> Prompt: In the data below, which lines hold "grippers"? Copy every one.

──────────────────────────────

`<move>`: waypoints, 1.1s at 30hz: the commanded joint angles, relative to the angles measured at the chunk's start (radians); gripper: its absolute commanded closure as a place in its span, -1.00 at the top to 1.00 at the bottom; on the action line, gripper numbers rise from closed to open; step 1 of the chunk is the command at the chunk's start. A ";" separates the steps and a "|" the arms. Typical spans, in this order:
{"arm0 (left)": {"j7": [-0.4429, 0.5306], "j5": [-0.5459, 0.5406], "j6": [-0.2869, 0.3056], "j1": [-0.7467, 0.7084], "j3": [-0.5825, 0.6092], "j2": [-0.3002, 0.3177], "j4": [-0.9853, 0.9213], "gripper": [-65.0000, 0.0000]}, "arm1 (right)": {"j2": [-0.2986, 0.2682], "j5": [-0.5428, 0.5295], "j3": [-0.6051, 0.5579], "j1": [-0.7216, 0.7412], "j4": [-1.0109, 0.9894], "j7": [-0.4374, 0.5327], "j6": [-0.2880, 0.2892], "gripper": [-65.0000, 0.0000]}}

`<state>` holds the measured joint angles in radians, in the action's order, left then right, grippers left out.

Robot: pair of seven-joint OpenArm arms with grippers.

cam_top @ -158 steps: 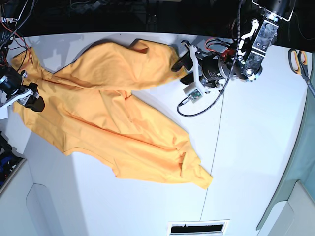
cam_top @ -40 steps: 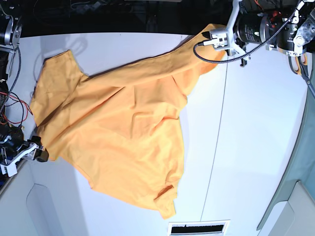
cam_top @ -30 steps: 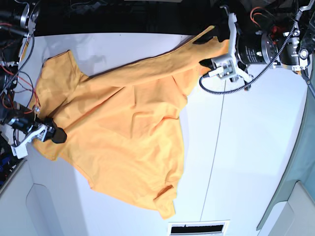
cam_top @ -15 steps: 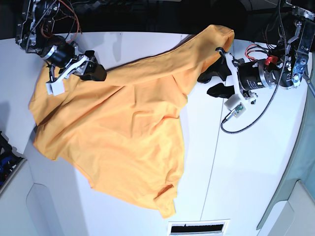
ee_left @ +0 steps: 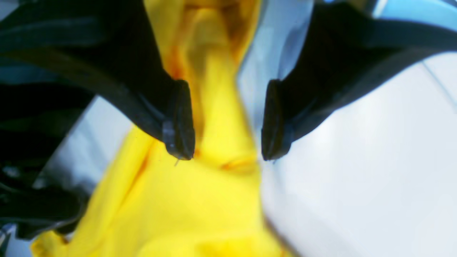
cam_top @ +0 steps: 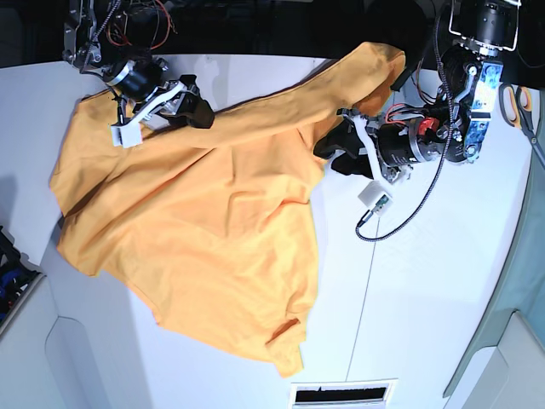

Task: Layout the t-shirt on the table in an organized manner, then fold the t-shirt properly
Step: 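Move the left gripper to the shirt's middle and grasp the fabric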

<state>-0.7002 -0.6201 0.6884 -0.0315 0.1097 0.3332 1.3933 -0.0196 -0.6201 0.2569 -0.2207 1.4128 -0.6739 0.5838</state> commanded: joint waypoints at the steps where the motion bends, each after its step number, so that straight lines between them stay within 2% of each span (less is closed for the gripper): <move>1: 0.026 -0.021 0.010 0.035 -0.005 0.008 -0.001 0.03 | -0.005 0.011 -0.008 0.011 0.005 -0.011 -0.004 -0.09; 4: 0.027 0.000 0.010 0.062 -0.005 0.008 -0.022 0.03 | -0.005 0.011 -0.015 0.025 0.005 -0.011 -0.004 -0.12; 5: 0.027 0.015 0.010 0.063 -0.005 0.008 -0.022 0.03 | -0.004 0.010 -0.015 0.026 0.005 -0.011 -0.004 -0.19; 12: 0.024 0.030 0.010 0.031 0.008 0.007 -0.022 0.01 | 0.012 0.008 -0.015 0.027 0.005 0.017 -0.003 -1.00; 14: 0.034 0.032 0.010 0.023 0.039 0.005 -0.022 -0.11 | 0.011 0.011 -0.014 0.027 0.005 0.037 -0.004 -1.00; 16: 0.040 0.049 0.010 0.023 0.085 -0.003 -0.022 -0.45 | -0.001 0.011 -0.014 0.029 0.008 0.042 -0.003 -1.00; 18: 0.055 0.076 0.010 0.027 0.135 -0.007 -0.022 -0.87 | -0.013 0.011 -0.010 0.029 0.018 0.042 -0.003 -1.00; 19: 0.058 0.093 0.010 0.031 0.156 -0.006 -0.022 -1.00 | -0.018 0.012 -0.005 0.029 0.029 0.042 -0.003 -1.00; 20: 0.058 0.112 -0.001 0.035 0.168 -0.006 -0.022 -1.00 | -0.022 0.012 0.005 0.029 0.043 0.042 -0.003 -1.00; 23: 0.065 0.155 -0.082 0.052 0.167 -0.001 -0.022 -1.00 | -0.042 0.011 0.053 0.029 0.094 0.040 -0.003 -1.00; 25: 0.064 0.153 -0.106 0.069 0.146 -0.001 -0.022 -1.00 | -0.072 0.011 0.089 0.029 0.118 0.037 -0.003 -1.00; 33: -0.008 0.059 -0.108 0.121 0.017 0.000 -0.022 -1.00 | -0.220 0.010 0.220 0.029 0.127 0.038 -0.003 -1.00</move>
<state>-0.7109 -0.5819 0.5995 0.0723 0.1402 0.3119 1.3586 -0.2165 -0.6128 0.4595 -0.1997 1.5211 -0.6632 0.5995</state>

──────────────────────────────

> Exercise answer:
`<state>` holds the measured joint angles in radians, in the action's order, left then right, grippers left out.
Robot: pair of seven-joint OpenArm arms with grippers.

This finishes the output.